How top 1% of rich individuals plan their investments
The global economy has defied recession fears with robust growth over the past 12 months, most notably in the US. Despite apparent stability in developed economies, growth will slow over the coming year. Global GDP will likely expand by around 2.9 per cent in 2024, down from 3.1 per cent a year earlier. The American economy’s unexpected resilience is partly down to increased consumer spending, fuelled by savings accumulated during the Covid-19 pandemic. Once these savings diminish, higher interest rates will constrain spending, dragging on growth. The world’s economic stability is also underpinned by substantial but unsustainable government spending, resulting in historically high levels of government debt. Higher debt costs mean a reckoning is coming for governments this year.
Some factors will weigh on debt costs, notably the world’s ageing population. This demographic shift towards higher savings will lead banks to cut lending rates as they aim to align higher deposits with increased borrowing. That will be counterbalanced by the greening of the global economy and the ongoing decoupling of the West from China’s supply chains.
Global property marketssuffered value corrections in 2023. While most residential markets got off lightly, commercial markets felt the brunt of the downturn. New lending will be issued below the cost of debt that prevailed in late 2023, but still above the levels at which existing deals were struck. Even as central banks cut rates this year, it will still feel for many as though monetary policy is tightening. This process, while painful for some, is the key to a real estate market recovery in 2024. Lower values, lower interest rates and some forced selling will allow for a much anticipated improvement in investment volumes. With more than $2 trillion in loans set to mature through to 2027 in the US alone according to MSCI, opportunities for well-capitalised investors will appear with increasing regularity as the year progresses.

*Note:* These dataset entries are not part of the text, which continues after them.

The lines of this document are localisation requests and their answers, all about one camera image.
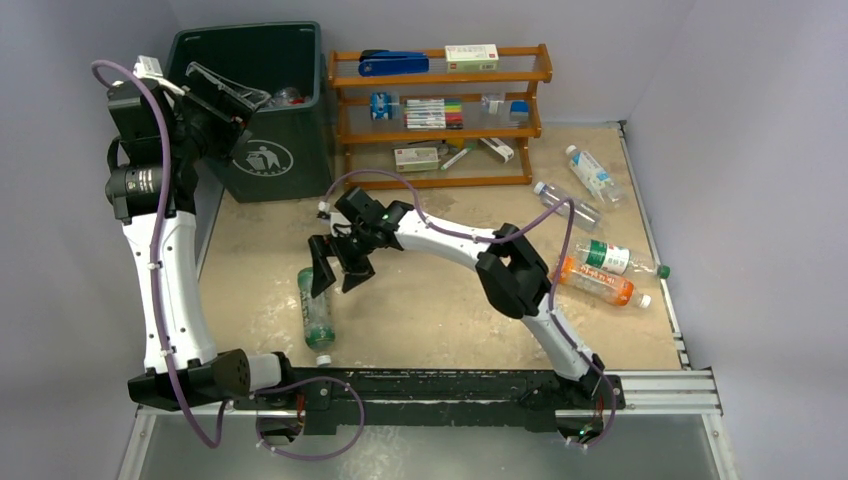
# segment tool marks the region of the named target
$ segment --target marker set
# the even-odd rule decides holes
[[[462,102],[452,98],[409,99],[403,120],[410,130],[462,129]]]

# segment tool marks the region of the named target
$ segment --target beige table surface
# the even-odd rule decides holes
[[[630,202],[607,212],[593,236],[649,252],[617,130],[545,128],[540,139],[530,141],[535,180],[589,197],[565,162],[569,144],[592,152],[630,191]],[[494,156],[475,154],[461,162],[503,167]],[[411,201],[406,191],[369,193],[384,205]],[[522,226],[544,210],[529,186],[428,189],[421,198],[432,215],[488,228],[504,222]],[[283,351],[295,366],[314,365],[315,354],[303,340],[296,275],[311,265],[307,238],[326,233],[316,212],[317,199],[238,204],[224,195],[200,279],[219,350]],[[549,265],[562,246],[565,223],[554,215],[527,235]],[[419,252],[377,250],[370,259],[377,274],[347,294],[341,294],[338,261],[331,259],[338,277],[328,290],[337,334],[334,366],[550,368],[521,321],[489,306],[473,271]],[[680,369],[659,282],[634,283],[653,297],[647,310],[607,305],[568,287],[559,289],[557,301],[608,368]]]

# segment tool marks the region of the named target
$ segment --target wooden shelf
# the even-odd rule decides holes
[[[332,52],[330,54],[329,80],[333,88],[376,87],[385,85],[426,85],[445,83],[488,82],[545,82],[553,77],[551,59],[544,44],[537,47],[498,48],[498,71],[487,73],[447,73],[444,49],[419,50],[430,59],[430,71],[408,75],[362,77],[359,75],[360,52]],[[516,57],[526,57],[533,62],[522,64]]]
[[[430,58],[430,71],[424,74],[389,75],[379,77],[362,77],[359,75],[360,52],[331,52],[329,58],[329,81],[336,90],[339,102],[339,123],[337,140],[342,145],[345,154],[345,172],[350,172],[356,163],[357,168],[375,168],[375,165],[354,162],[354,146],[379,144],[389,142],[411,142],[417,140],[446,140],[446,139],[475,139],[501,138],[514,139],[517,158],[511,160],[509,168],[497,166],[489,168],[486,175],[461,175],[466,168],[448,172],[428,172],[426,174],[407,175],[410,182],[417,188],[454,187],[479,185],[526,185],[533,179],[530,167],[530,157],[527,151],[527,139],[542,135],[542,125],[539,120],[539,109],[536,104],[536,91],[539,82],[548,83],[553,77],[548,49],[544,44],[536,47],[501,47],[498,71],[487,73],[447,73],[447,63],[444,60],[444,49],[419,50]],[[408,130],[403,120],[392,119],[373,121],[370,114],[369,87],[398,85],[447,85],[469,83],[515,83],[526,82],[527,89],[522,92],[506,93],[506,101],[524,101],[529,107],[529,115],[525,118],[509,118],[508,107],[503,115],[491,116],[484,114],[480,107],[480,93],[445,93],[422,94],[416,92],[401,95],[403,103],[410,98],[458,98],[463,103],[463,125],[461,130]],[[393,161],[388,162],[384,157],[369,158],[379,163],[380,168],[394,170]],[[348,185],[362,185],[371,189],[401,188],[394,181],[362,181],[348,182]]]

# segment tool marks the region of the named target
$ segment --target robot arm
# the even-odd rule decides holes
[[[282,354],[248,356],[242,350],[217,351],[201,310],[194,261],[194,163],[203,157],[229,160],[248,136],[245,126],[250,116],[270,96],[232,84],[194,63],[185,72],[182,89],[161,78],[158,62],[148,57],[139,58],[135,76],[142,79],[164,116],[171,181],[163,184],[163,138],[151,106],[134,84],[113,85],[108,91],[108,107],[119,136],[107,155],[110,178],[106,196],[133,252],[147,328],[145,373],[128,381],[130,397],[157,408],[179,408],[168,379],[165,352],[174,361],[189,406],[245,397],[251,391],[290,381],[293,373]],[[128,163],[118,164],[119,146]],[[167,189],[168,203],[158,245],[160,260],[152,265],[149,245],[163,189]],[[152,291],[151,271],[159,275],[158,296]],[[170,352],[163,352],[160,343],[157,307]]]
[[[603,364],[587,347],[565,318],[562,309],[548,309],[550,280],[548,269],[525,237],[491,244],[444,235],[430,228],[413,207],[395,201],[388,207],[373,200],[359,187],[346,192],[335,204],[319,214],[329,220],[329,235],[310,238],[313,279],[312,295],[317,296],[335,282],[327,257],[337,257],[345,274],[342,291],[361,284],[374,275],[368,254],[376,248],[417,250],[431,253],[477,272],[483,290],[495,309],[520,319],[547,353],[554,371],[566,382],[576,382],[591,392],[599,380],[580,353]],[[503,238],[518,230],[504,224],[498,230],[472,228],[428,216],[428,221],[473,237]],[[574,340],[572,347],[554,324],[554,318]]]

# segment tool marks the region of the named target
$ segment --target recycling logo
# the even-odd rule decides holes
[[[294,166],[294,157],[289,150],[267,140],[249,140],[246,156],[233,161],[239,170],[257,177],[276,177]]]

By 2025, approximately 40 per cent of corporate IT expenditure is anticipated to be directed towards AI-related projects, with IDC projecting an astonishing annual investment of $500 billion in AI products by 2027. This substantial investment will be felt acutely in the real estate sector, driving a surge in demand for specific property categories. There will be a sizeable increase in demand for data centres, especially as proximity to cost-effective energy sources becomes increasingly critical. Expect a heightened need for specialised office spaces tailored to accommodate collaborative research and laboratory requirements. The rising demand for research facilities, pivotal to the development of AI-related hardware and software, will likely favour industrial real estate located near universities or established technology hubs.
We expect the number of wealthy individuals globally to rise by 28.1 per cent during the five years to 2028. While positive, our forecast points to a rate of expansion noticeably slower than the 44 per cent increase experienced in the five-year period to 2023. Our model points to strong outperformance from Asia, with high growth in India (50 per cent), the Chinese mainland (47 per cent), Malaysia (35 per cent) and Indonesia (34 per cent). With the mobility of wealth increasing all the time, a key question is whether future growth remains within these and other high-growth markets, or whether there is a leakage of talent to Europe, Australasia or North America. Outside Asia, strong growth is focused on the Middle East, Australasia and North America, with Europe lagging and Africa and Latin America likely to be the weakest regions.
This expanding cohort of wealthy individuals looks favourably on real estate. Almost a fifth of UHNWIs plan to invest in commercial real estate this year, while more than a fifth are planning to buy residential. The market disruption impacting offices in particular, but affecting other sectors as well, considered alongside the requirement for investment to “green” existing property assets, points to a need for very deep pools of equity to come into the sector.
In all the markets, we have assessed for this year’s report, the 1 per cent threshold starts far below the $30 million entry point for becoming a UHNWI. European hubs top the list, led by Monaco, where $12.9 million is the threshold to join the 1 per cent club. Following behind are Luxembourg at $10.8 million and Switzerland at $8.5 million. Perhaps surprisingly, bearing in mind its dominance in terms of overall wealth creation, the US comes in fourth, at $5.8 million. Across the Asia-Pacific region, Singapore leads the pack with a requirement of $5.2 million. There are substantial differences in wealth distribution between countries, with smaller hubs demonstrating a bias towards higher thresholds.